Pathophysiological Consequences of Stress and Depression

The adverse effects of MDD extend well beyond perceptible behavioral deficits, as decades of research have begun to elucidate the cellular and molecular changes that contribute to the underlying pathophysiology of depression and stress related illnesses. Clinical and pre-clinical studies have focused on the neural circuits that are altered following prolonged bouts of stress and depression. Although not exclusive, the prefrontal cortex (PFC), hippocampus, and amygdala comprise what is commonly referred to as a depression circuit [19]. These studies have contributed to further elucidation of MDD pathophysiology and can help direct the rational design of novel antidepressants that correct the disrupted synaptic and circuit level alterations.

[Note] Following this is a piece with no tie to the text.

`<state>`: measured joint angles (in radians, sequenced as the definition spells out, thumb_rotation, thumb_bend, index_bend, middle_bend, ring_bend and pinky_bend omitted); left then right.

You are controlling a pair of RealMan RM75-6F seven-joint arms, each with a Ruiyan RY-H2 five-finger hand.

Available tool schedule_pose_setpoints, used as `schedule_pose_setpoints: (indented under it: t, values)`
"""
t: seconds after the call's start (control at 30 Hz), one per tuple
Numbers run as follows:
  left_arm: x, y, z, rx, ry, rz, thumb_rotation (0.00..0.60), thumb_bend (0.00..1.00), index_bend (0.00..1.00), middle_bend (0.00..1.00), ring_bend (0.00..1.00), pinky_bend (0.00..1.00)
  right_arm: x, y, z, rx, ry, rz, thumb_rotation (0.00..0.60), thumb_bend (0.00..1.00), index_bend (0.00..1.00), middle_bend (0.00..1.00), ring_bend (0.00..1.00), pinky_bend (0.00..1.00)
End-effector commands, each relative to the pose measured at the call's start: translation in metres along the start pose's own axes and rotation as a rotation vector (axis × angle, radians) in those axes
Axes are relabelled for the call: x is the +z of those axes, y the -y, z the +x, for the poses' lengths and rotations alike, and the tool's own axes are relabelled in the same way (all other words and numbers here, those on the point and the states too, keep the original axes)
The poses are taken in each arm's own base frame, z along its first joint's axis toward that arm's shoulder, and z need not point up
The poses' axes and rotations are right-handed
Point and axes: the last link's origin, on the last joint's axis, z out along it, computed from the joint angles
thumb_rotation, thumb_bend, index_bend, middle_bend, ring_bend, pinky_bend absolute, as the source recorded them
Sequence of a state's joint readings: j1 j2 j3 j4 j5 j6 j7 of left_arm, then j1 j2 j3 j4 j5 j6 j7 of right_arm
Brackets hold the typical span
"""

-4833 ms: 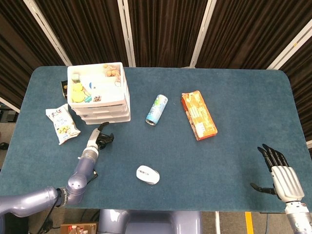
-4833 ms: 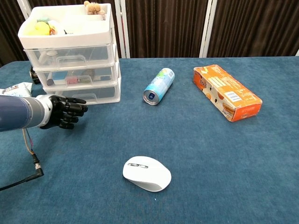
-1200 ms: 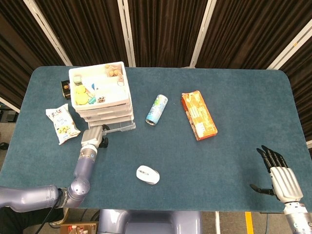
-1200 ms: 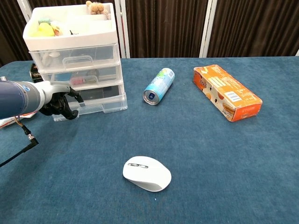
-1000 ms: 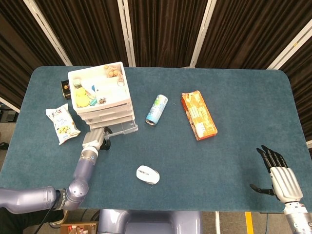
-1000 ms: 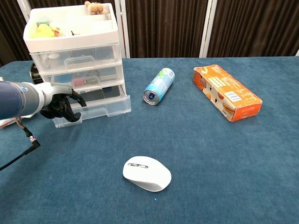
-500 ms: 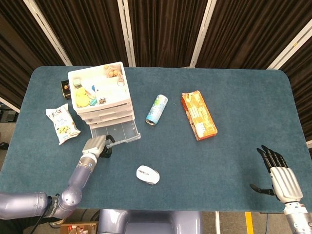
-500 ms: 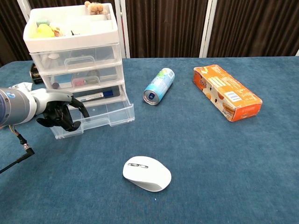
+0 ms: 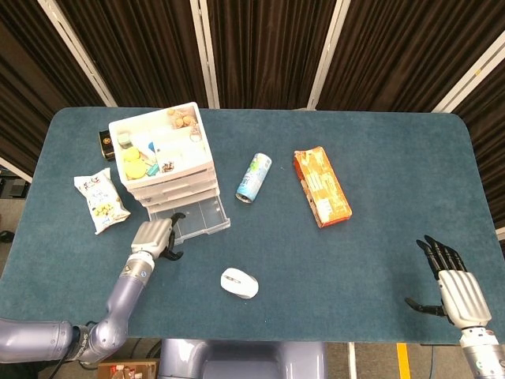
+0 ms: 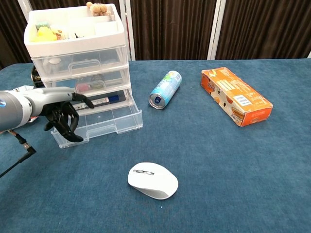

Stress and Depression cause neuronal atrophy

Brain neuroimaging studies have shown a reduction in blood flow and glucose metabolism, and thus activity, in the PFC and parts of the hippocampus, which can partially be attributed to reduction in volume possibly as a result of neuronal atrophy in these regions [20]. Furthermore, the volume reduction is inversely correlated with the number of prior depressive episodes [21]. As there is a reduction in activity of the PFC and hippocampus, top-down control of the amygdala, which regulates fear, anxiety, and mood, is dampened [8, 22, 23]. Reduced volume of PFC and hippocampus could contribute to impairments in executive function and memory often observed in MDD patients [8, 24] (Figure 1). Although postmortem studies are limited, there is one report of decreased synapse number in the dorsal lateral PFC of MDD subjects [20].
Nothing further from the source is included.